-- BRIEF --
When the line with "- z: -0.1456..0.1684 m" turns up below, begin repeating exactly, and carry on through the line with "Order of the"; no pictures go into the copy.
====== EXTRACTED MATERIAL
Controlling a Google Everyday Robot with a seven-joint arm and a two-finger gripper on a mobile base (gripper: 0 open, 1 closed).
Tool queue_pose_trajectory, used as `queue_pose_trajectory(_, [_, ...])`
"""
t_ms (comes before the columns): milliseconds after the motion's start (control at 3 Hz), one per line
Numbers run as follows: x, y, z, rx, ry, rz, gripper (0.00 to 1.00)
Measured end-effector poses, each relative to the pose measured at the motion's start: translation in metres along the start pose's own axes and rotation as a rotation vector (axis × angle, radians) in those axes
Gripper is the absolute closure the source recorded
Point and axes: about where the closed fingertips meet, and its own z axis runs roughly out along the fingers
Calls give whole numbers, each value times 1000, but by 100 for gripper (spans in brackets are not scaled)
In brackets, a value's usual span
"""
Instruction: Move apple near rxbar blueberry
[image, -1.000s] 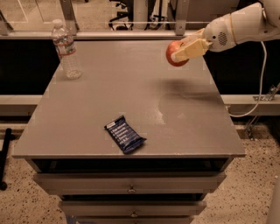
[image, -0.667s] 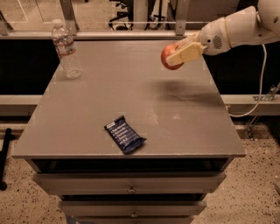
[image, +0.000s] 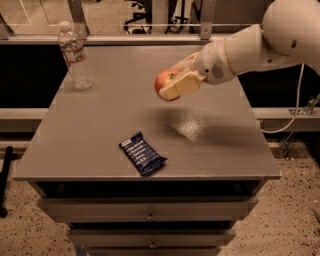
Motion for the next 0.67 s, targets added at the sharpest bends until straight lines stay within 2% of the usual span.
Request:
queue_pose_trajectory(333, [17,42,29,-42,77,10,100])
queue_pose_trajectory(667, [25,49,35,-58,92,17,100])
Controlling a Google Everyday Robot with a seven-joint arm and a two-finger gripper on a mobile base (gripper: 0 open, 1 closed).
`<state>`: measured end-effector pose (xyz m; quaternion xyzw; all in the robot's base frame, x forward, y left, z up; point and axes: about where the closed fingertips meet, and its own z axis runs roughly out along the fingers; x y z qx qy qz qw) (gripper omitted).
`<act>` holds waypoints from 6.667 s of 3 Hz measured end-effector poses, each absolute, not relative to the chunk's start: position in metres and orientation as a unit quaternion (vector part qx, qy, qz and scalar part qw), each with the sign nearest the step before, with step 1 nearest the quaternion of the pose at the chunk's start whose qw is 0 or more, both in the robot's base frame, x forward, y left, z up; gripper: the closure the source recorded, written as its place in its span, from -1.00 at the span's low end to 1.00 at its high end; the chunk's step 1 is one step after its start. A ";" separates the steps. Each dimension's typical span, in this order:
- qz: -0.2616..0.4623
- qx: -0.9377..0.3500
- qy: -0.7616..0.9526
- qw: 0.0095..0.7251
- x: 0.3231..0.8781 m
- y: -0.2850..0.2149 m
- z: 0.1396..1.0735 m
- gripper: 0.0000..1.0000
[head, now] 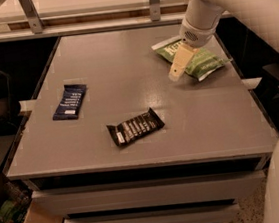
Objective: Move green jalapeno chip bag near rxbar blueberry
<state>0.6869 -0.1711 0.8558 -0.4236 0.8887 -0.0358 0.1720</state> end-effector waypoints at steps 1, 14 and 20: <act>-0.028 -0.426 0.889 0.168 0.689 -0.173 0.845 -0.66; 0.071 -0.708 0.665 0.227 0.635 0.009 0.927 1.00; 0.136 -0.697 0.663 0.237 0.619 0.099 0.894 0.63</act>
Offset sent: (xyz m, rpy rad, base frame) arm 0.0074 -0.0035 -0.0202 0.0340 0.0290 0.0358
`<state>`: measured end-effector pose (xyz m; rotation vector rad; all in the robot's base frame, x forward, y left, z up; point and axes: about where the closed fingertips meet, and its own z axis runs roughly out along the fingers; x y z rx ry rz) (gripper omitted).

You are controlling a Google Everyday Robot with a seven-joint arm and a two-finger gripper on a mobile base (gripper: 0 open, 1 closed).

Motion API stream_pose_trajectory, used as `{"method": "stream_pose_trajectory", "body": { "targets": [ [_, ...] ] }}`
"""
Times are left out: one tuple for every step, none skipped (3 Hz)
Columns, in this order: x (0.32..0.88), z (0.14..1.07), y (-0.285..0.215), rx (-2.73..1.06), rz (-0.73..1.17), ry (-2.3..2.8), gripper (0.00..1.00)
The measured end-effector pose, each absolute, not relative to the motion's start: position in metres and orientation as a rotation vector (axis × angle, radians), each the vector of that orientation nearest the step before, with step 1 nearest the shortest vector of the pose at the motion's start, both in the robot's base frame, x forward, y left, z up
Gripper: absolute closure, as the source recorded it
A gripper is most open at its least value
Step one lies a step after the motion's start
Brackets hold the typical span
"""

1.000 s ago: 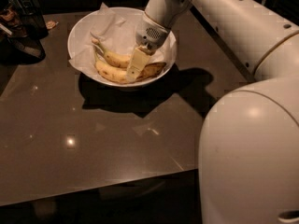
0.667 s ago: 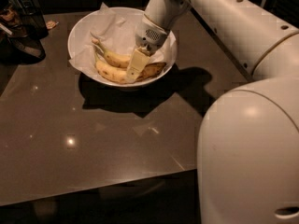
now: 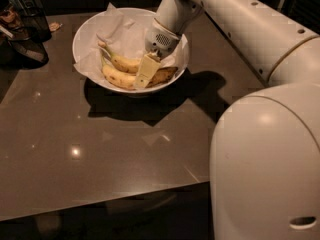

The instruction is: Pick banana from white bowl

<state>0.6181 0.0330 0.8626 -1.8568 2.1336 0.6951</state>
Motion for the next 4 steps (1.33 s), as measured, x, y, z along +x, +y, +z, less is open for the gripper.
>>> {"method": "stream_pose_trajectory", "body": {
  "targets": [
    [0.6188, 0.8596, 0.0332, -1.856, 0.705, 2.132, 0.42],
    [0.6223, 0.8518, 0.0312, -1.862, 0.684, 2.142, 0.61],
    [0.6223, 0.8518, 0.0312, -1.862, 0.684, 2.142, 0.84],
    [0.6223, 0.8518, 0.0312, -1.861, 0.684, 2.142, 1.0]
  ]
}}
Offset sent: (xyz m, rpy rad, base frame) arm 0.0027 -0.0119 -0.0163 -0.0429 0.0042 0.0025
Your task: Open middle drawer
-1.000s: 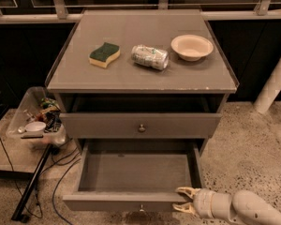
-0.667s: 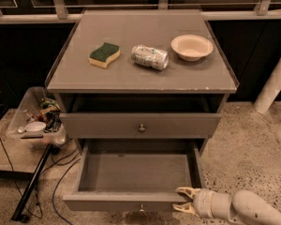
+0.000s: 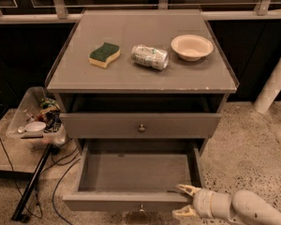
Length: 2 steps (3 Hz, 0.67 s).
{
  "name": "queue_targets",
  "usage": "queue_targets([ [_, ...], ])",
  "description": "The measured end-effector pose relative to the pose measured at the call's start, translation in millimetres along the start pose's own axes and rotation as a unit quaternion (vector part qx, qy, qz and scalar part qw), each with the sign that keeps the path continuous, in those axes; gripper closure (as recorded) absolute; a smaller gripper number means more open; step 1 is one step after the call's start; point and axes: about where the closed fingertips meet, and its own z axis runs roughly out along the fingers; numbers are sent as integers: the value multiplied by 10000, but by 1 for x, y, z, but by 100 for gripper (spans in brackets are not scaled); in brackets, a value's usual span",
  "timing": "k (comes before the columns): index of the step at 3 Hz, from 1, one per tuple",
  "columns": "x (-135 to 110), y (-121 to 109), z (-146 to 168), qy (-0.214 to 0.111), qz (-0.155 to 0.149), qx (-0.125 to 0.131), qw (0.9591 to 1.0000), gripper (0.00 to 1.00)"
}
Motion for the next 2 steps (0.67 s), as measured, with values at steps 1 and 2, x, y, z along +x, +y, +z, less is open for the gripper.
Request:
queue_targets([
  [1, 0, 0, 0, 0, 0, 0, 10000, 0],
  [2, 0, 0, 0, -1, 0, -1, 10000, 0],
])
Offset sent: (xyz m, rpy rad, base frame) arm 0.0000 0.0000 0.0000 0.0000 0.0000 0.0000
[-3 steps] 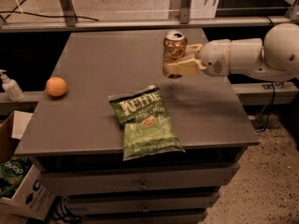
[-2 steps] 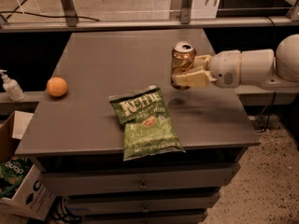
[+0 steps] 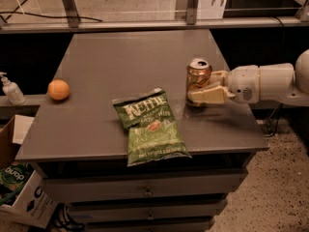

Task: Move orange can near green jalapeno chip bag

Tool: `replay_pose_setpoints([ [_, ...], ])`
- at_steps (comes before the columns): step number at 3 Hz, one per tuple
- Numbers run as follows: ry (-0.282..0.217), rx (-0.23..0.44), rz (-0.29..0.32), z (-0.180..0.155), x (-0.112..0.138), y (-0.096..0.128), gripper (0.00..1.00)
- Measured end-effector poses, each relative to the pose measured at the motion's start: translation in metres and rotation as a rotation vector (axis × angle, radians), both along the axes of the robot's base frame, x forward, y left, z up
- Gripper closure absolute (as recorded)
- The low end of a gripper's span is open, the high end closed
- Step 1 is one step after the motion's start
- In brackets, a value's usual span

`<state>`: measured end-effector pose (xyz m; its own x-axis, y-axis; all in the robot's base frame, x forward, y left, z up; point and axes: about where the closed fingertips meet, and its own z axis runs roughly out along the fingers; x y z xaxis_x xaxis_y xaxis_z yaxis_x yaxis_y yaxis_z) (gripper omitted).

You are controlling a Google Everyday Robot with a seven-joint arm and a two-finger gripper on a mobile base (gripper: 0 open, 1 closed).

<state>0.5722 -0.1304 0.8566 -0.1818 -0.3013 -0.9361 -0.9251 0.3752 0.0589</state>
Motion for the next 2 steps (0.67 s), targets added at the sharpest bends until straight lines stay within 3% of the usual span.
replay_pose_setpoints([
  [2, 0.052, 0.008, 0.037, -0.0202, -0.006, 0.0011, 1.0],
])
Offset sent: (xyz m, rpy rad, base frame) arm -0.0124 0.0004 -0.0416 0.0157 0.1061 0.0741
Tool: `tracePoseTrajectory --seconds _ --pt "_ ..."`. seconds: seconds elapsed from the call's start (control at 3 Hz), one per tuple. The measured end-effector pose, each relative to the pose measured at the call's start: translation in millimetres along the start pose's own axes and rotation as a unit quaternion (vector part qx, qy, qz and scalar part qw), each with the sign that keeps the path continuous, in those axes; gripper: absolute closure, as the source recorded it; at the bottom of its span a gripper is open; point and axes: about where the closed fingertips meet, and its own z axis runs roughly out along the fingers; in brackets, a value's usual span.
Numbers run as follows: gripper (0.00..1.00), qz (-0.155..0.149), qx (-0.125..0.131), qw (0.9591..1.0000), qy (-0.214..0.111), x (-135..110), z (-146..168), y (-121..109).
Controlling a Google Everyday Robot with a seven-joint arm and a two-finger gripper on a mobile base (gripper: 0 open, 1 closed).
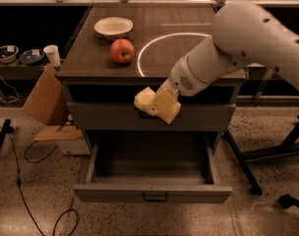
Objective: Place sponge into middle drawer
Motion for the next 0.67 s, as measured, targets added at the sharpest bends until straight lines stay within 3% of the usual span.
tracePoseTrajectory --seconds 0.33,0.67 --pt "1.0 -0.033 -0.026 0.9991 0.005 6.6 28.5 11.5" --pt "1.0 -0.032 -0.028 0.9991 0.004 6.8 29.8 5.2"
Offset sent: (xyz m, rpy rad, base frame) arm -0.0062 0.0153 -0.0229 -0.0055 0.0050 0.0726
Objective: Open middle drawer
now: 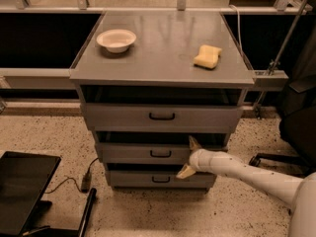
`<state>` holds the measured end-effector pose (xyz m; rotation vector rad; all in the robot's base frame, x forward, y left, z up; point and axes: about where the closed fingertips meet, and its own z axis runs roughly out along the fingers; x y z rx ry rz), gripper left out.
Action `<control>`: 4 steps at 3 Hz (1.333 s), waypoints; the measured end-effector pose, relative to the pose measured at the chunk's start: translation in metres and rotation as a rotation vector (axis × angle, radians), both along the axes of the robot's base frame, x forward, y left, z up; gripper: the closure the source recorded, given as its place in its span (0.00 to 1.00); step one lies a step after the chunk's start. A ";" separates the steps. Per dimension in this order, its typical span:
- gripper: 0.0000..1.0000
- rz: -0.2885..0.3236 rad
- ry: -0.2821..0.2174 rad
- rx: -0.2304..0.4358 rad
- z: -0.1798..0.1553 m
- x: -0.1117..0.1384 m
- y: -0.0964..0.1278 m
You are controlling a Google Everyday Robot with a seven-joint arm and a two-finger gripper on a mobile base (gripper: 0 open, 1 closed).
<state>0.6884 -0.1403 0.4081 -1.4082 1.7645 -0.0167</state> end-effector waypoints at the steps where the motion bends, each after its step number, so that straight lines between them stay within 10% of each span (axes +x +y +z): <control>1: 0.00 0.015 -0.058 -0.002 0.010 0.021 0.012; 4: 0.00 0.029 -0.064 -0.028 -0.008 0.020 -0.001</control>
Offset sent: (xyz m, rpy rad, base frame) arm 0.0177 0.0100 0.0088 -0.0020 -0.0494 0.0127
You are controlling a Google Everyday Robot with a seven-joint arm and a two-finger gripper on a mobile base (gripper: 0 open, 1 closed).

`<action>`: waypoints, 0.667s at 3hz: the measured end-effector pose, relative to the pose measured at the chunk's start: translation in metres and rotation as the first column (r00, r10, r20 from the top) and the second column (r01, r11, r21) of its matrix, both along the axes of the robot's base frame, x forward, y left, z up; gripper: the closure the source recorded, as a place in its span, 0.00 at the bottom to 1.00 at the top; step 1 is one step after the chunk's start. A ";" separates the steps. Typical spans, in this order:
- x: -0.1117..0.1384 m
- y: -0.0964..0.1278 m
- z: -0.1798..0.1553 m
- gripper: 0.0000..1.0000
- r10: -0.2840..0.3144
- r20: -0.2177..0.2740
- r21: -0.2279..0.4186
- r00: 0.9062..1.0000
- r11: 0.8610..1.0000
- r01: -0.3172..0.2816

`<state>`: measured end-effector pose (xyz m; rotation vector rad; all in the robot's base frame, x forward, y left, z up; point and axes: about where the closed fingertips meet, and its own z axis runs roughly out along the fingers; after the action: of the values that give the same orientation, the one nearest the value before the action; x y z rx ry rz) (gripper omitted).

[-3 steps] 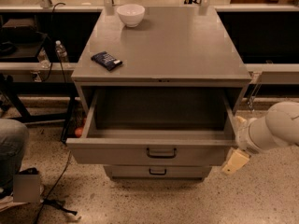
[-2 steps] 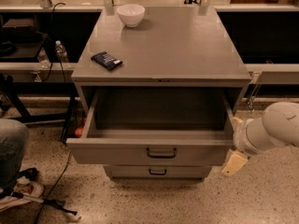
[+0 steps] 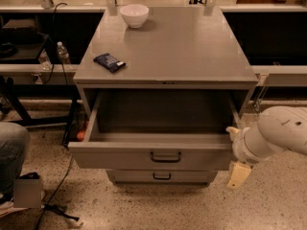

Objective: Open top drawer

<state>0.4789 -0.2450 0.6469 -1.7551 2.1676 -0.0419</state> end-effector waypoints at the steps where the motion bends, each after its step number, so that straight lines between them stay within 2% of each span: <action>1: -0.012 0.001 -0.002 0.22 0.045 -0.014 -0.014 0.999 0.999 -0.045; 2: -0.021 -0.003 0.002 0.46 0.054 -0.010 -0.018 0.998 0.998 -0.054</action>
Offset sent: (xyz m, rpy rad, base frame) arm -0.0306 -0.0073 0.0068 -0.0220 0.0018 0.0619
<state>0.4576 -0.2475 0.6486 -1.8268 2.1314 -0.0405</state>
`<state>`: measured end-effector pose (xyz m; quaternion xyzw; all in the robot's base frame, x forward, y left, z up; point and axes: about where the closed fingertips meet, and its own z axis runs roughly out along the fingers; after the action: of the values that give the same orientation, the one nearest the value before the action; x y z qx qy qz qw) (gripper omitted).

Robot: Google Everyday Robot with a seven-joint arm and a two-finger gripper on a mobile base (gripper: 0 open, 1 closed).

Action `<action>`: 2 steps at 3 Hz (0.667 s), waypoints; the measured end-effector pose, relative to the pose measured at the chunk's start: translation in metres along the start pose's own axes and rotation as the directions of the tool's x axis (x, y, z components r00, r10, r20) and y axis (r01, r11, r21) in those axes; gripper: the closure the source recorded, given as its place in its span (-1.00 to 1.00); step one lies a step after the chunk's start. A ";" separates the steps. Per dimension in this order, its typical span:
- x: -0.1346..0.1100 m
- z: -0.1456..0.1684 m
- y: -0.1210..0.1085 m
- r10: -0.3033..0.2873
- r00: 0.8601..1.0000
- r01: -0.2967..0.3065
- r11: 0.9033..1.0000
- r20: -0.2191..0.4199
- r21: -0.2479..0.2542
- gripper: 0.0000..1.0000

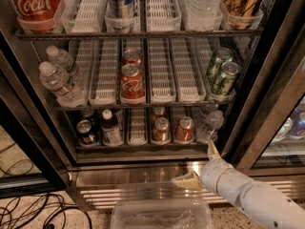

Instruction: Pick coke can from bottom shelf of fridge

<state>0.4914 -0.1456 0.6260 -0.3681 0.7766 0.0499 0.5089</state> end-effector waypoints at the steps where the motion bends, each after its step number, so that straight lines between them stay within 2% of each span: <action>1: -0.014 0.009 -0.004 0.027 0.993 -0.037 0.996 0.112 0.086 -1.00; 2: -0.023 0.016 -0.005 0.086 0.975 -0.115 0.984 0.203 0.135 -1.00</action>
Offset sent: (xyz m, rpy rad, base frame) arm 0.0288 0.0192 0.0173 0.2831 -0.2501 -0.1837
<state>0.5119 -0.1301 0.6390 -0.2833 0.7416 0.0547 0.6056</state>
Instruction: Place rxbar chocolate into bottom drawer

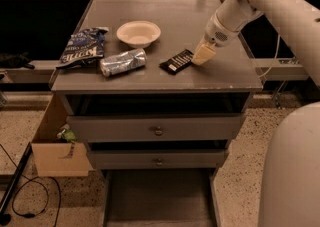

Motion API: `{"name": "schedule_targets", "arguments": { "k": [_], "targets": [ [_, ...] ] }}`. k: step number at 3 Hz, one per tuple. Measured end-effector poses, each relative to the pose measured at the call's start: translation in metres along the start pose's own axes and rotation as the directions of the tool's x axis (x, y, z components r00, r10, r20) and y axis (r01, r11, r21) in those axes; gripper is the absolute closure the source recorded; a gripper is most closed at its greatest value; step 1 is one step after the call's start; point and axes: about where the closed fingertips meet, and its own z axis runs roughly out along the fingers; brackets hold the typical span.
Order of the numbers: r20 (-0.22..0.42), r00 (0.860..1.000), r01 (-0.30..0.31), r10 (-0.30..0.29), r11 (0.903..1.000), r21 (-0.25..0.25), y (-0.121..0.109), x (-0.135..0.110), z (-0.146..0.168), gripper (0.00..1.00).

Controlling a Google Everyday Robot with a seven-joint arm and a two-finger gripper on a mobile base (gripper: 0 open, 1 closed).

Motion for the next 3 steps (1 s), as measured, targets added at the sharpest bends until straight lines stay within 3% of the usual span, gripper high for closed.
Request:
{"name": "schedule_targets", "arguments": {
  "k": [1,2,3],
  "targets": [
    [0.0,1.0,0.0,0.0,1.0,0.0,0.0,0.0,0.0001,0.89],
    [0.0,1.0,0.0,0.0,1.0,0.0,0.0,0.0,0.0001,1.0],
    [0.0,1.0,0.0,0.0,1.0,0.0,0.0001,0.0,0.0,1.0]
  ]
}}
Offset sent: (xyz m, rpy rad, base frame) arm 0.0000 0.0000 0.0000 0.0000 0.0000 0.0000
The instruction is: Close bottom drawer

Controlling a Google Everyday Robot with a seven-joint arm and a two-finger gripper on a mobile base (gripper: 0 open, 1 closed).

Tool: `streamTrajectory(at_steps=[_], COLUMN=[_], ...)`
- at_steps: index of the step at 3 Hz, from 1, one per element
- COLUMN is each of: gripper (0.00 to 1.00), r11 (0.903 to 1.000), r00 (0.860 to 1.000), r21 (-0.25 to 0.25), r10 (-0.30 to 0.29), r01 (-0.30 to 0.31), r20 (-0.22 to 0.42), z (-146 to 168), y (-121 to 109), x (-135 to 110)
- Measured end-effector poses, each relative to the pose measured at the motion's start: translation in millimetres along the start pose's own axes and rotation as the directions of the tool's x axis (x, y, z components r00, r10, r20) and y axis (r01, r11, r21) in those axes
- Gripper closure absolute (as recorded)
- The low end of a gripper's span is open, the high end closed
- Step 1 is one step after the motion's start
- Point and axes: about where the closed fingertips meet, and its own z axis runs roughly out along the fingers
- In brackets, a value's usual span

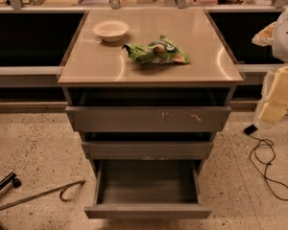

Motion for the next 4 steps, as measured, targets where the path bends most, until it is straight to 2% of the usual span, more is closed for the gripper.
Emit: streamTrajectory(at_steps=[1,2,3,4], gripper=[0.00,0.00,0.00,0.00], r11=[1.0000,1.0000,0.9995,0.9956], r00=[1.000,1.000,1.000,0.999], r21=[0.000,-0.002,-0.024,-0.085], r10=[0.000,0.007,0.022,0.042], r01=[0.000,-0.007,-0.021,-0.040], r20=[0.000,0.010,0.016,0.026], z=[0.0,18.9,72.5,120.6], y=[0.0,3.6,19.3,51.6], x=[0.0,8.0,32.7,45.4])
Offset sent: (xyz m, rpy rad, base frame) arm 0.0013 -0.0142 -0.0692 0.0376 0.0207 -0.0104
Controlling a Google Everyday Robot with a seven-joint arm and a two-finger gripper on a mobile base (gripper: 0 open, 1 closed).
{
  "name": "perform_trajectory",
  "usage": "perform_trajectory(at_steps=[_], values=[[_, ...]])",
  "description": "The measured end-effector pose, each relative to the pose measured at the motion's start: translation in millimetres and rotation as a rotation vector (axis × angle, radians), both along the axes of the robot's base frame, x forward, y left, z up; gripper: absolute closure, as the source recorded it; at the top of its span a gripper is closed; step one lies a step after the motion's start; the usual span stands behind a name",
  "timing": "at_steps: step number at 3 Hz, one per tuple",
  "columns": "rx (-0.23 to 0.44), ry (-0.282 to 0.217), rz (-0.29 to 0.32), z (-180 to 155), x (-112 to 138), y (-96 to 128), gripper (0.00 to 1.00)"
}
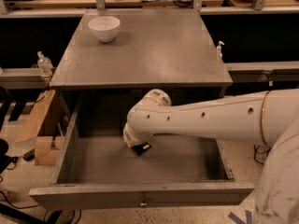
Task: Pick rxbar chocolate from top drawer and place on counter
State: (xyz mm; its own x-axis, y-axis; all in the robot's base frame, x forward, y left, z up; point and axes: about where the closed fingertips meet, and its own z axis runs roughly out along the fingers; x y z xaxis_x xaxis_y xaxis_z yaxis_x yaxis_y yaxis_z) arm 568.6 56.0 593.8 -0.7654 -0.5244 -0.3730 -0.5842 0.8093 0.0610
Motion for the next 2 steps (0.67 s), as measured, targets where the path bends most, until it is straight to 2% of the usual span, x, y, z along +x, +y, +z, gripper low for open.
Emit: perform_trajectory(at_steps=[1,2], values=[[0.0,0.0,0.0,2,0,0,1.0],[0.025,-0.018,0.028,16,2,-3,1.0]])
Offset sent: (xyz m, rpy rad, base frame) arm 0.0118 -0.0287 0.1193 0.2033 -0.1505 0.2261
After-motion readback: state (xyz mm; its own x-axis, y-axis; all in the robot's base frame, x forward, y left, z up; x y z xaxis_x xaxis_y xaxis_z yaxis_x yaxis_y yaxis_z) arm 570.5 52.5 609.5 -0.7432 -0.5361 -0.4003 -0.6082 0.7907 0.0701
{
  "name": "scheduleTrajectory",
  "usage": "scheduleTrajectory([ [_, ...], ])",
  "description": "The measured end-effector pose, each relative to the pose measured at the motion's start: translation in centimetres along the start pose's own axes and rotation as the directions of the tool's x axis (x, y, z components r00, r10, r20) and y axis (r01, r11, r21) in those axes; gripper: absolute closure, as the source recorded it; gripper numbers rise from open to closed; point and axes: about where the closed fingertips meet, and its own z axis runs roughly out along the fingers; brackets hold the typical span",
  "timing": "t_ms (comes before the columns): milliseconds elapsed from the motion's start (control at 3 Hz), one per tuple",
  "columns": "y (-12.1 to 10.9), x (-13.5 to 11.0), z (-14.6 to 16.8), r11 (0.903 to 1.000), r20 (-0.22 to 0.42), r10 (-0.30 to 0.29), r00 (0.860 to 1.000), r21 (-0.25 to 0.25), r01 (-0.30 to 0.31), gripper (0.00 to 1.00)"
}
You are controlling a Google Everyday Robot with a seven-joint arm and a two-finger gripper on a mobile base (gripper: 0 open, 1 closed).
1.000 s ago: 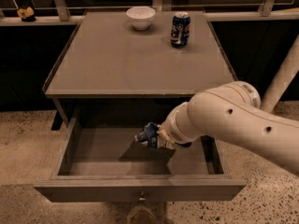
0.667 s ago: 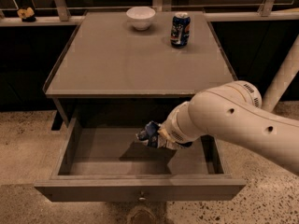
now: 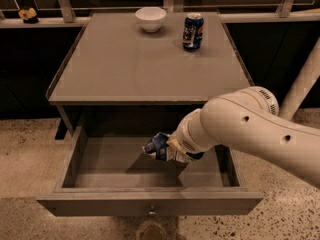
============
-- WRITTEN RESPONSE --
- z: -0.1456..0.1684 m
- y: -0.1210..0.1085 m
- r10: -0.3033..0.2873
- r00: 0.8601..1.0000
- r01: -0.2967..0.3065
- r11: 0.9033..1.0000
- r20: -0.2191..0.4199
- r21: -0.2479..0.2542
- gripper: 0.0000..1.0000


Instruction: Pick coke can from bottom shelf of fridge

<state>0.4914 -0.1456 0.6260 -0.3681 0.7766 0.0499 0.5089</state> end-effector waypoints at the steps where the motion bends, each after its step number, so that straight lines between them stay within 2% of each span: <action>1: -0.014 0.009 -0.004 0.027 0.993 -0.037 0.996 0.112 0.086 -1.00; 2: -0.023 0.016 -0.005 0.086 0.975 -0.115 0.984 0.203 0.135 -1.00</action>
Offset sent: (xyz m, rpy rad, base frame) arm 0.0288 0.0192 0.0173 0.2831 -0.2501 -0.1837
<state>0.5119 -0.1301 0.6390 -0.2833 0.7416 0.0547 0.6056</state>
Instruction: Place rxbar chocolate into bottom drawer


Motion API: `{"name": "schedule_targets", "arguments": { "k": [_], "targets": [ [_, ...] ] }}`. k: step number at 3 Hz, one per tuple. Measured end-effector poses, each relative to the pose measured at the call's start: translation in metres along the start pose's own axes and rotation as the directions of the tool's x axis (x, y, z components r00, r10, r20) and y axis (r01, r11, r21) in those axes; gripper is the absolute closure the source recorded; a gripper is most closed at its greatest value; step 1 is one step after the call's start; point and axes: about where the closed fingertips meet, and its own z axis runs roughly out along the fingers; brackets hold the typical span.
Order of the numbers: r20 (-0.22..0.42), r00 (0.860..1.000), r01 (-0.30..0.31), r10 (-0.30..0.29), r11 (0.903..1.000), r21 (-0.25..0.25), y (-0.121..0.109), x (-0.135..0.110), z (-0.146..0.168), gripper (0.00..1.00).

Nothing remains to be done for this exercise.